For everyday users, the practical takeaway right now is smaller than the standards discourse suggests: nothing changes in your browser today. What's worth doing is understanding what a site can currently observe about you, since that's the baseline these proposals are trying to improve on.
See What Sites Can Observe About You Today
Anonymous credentials are a proposal for tomorrow's web; fingerprinting and behavioral scoring are how sites tell humans from bots right now. You can see both sides of that on BrowserInsight: the bot detection tool shows the automation and consistency signals a detection stack scores, and the fingerprint check shows the full set of device signals a fingerprint is built from. For a broader look at how tools like VPNs fit — and don't fit — into this picture, see our comparison of privacy tools.

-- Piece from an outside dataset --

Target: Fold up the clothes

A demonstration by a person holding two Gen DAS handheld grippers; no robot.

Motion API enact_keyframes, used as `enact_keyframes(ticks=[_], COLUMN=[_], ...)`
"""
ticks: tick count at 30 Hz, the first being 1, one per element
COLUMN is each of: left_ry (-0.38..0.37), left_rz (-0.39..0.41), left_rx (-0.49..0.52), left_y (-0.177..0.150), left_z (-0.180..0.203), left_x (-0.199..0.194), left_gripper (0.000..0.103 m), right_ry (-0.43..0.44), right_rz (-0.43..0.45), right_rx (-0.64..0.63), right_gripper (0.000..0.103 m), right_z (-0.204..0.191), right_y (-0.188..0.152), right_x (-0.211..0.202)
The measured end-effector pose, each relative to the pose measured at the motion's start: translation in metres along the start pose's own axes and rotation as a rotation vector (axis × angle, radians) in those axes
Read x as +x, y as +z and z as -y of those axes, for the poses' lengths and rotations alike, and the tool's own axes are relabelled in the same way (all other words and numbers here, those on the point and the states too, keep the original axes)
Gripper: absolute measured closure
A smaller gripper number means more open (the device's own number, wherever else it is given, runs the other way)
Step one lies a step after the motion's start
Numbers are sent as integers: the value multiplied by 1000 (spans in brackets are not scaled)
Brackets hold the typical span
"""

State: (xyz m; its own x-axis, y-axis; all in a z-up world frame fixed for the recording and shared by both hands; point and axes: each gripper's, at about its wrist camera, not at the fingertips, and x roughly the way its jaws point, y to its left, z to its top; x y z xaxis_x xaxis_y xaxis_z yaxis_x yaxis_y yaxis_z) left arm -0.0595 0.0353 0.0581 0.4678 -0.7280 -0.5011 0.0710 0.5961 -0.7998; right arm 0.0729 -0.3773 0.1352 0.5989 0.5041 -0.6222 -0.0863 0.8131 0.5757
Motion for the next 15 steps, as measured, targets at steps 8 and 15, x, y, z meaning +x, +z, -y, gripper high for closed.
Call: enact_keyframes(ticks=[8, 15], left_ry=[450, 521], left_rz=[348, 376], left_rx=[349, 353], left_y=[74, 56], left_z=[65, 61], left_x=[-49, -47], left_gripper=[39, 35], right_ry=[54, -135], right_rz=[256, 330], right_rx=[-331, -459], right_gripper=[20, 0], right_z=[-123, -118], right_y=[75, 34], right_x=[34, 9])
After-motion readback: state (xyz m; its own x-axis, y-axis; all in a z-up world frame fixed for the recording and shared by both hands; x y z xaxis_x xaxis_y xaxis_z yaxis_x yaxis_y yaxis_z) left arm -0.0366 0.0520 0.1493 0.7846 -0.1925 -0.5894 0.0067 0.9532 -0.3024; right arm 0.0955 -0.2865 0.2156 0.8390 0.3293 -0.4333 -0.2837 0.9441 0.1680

Frequently Asked Questions
Can I use PACT or anonymous credentials today?
No. As of mid-2026, PACT is a W3C proposal being discussed by Mozilla, Cloudflare, and Chrome — no browser ships it and no site can rely on it in production. Privacy Pass (RFC 9576), the older foundation it builds on, is deployed in limited contexts like CAPTCHA-skipping for some VPN and Tor traffic.
How is an anonymous credential different from a login or a cookie?
A login or cookie identifies you specifically and persists across visits, which is exactly what makes it trackable. An anonymous credential proves a narrow property — "a human passed a check" — using a token that's unlinkable to any other token you've used, so it can't be strung together into a profile the way a persistent ID can.
Does this replace browser fingerprinting?
Not currently, and not entirely even if it matures. Fingerprinting catches spoofing and inconsistency that a simple pass/fail credential doesn't address, and it works today without requiring browser vendors, issuers, and sites to all adopt a new standard. The realistic outcome is credentials handling some of the "is this a human" load alongside fingerprinting, not replacing it outright.
What is Web Bot Auth and how does it relate?
Web Bot Auth is Cloudflare's system for cryptographically signed bot requests — the bot-side counterpart to human-side anonymous credentials. Instead of a site guessing whether traffic is an automated crawler from IP ranges and User-Agent strings, a verified bot operator signs its requests directly, letting the site check a cryptographic proof instead of an inferred pattern.